**Required work**
Copy exactly the line that contains "target: orange plush ear" plus all remaining lines of the data, and leave out every line before it.

**Excerpts from a dataset**

····················

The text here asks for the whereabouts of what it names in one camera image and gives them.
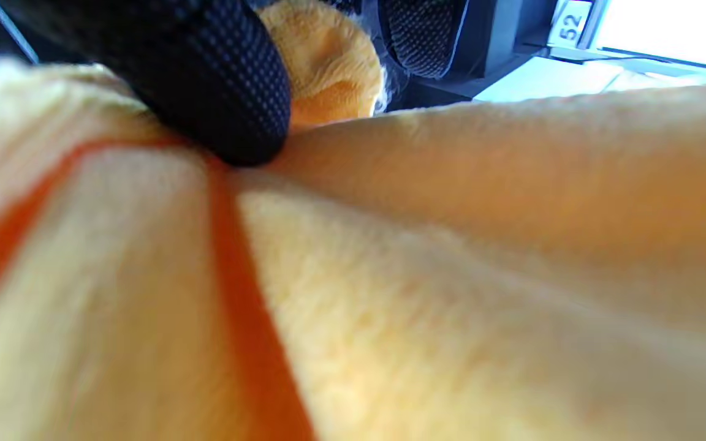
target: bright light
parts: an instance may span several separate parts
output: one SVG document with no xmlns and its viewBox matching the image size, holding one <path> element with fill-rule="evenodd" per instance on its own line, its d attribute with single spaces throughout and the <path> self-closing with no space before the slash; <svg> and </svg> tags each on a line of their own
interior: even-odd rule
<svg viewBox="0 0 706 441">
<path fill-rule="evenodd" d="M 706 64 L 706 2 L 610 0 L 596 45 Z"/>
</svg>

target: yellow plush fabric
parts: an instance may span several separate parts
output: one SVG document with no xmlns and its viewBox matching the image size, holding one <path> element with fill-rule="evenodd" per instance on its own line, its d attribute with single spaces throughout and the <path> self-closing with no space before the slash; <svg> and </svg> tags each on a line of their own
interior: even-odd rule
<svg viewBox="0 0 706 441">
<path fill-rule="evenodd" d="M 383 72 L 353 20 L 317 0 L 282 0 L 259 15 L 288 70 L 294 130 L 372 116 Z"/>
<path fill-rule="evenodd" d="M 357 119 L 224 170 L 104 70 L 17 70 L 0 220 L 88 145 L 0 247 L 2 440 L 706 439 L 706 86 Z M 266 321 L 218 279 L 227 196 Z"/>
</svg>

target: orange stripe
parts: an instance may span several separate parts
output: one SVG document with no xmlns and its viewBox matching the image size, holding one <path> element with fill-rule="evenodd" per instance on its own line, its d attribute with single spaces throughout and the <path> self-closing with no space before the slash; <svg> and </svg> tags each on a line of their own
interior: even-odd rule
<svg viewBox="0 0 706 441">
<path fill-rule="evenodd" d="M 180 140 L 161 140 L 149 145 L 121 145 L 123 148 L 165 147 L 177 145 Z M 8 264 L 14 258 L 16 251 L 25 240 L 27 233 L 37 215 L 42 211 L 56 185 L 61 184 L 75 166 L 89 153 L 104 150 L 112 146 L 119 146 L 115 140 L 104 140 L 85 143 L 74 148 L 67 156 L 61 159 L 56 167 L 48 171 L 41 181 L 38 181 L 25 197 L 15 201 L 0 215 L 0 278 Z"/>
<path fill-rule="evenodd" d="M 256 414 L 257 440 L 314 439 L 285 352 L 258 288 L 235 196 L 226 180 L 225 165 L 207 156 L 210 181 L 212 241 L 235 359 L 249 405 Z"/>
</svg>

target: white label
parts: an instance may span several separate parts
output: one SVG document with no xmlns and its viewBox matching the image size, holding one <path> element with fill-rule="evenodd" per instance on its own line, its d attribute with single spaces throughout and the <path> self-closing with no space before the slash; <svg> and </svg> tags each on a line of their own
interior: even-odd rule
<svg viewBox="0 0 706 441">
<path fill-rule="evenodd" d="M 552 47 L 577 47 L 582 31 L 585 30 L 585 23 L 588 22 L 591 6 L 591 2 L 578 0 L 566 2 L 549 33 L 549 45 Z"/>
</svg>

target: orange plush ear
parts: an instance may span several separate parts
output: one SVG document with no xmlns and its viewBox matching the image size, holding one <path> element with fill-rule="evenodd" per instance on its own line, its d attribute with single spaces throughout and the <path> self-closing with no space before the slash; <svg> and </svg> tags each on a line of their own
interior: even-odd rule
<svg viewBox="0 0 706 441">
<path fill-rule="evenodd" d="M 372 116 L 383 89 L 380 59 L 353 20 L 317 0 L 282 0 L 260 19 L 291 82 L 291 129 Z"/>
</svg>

····················

**Written response**
target: orange plush ear
parts: an instance may span several separate parts
output: one SVG document with no xmlns and its viewBox matching the image size, holding one <path> element with fill-rule="evenodd" per instance on its own line, its d attribute with single spaces throughout and the <path> self-closing with no space before the slash; <svg> and </svg> tags each on a line of their own
interior: even-odd rule
<svg viewBox="0 0 706 441">
<path fill-rule="evenodd" d="M 372 116 L 383 89 L 380 59 L 353 20 L 317 0 L 282 0 L 260 19 L 291 82 L 291 129 Z"/>
</svg>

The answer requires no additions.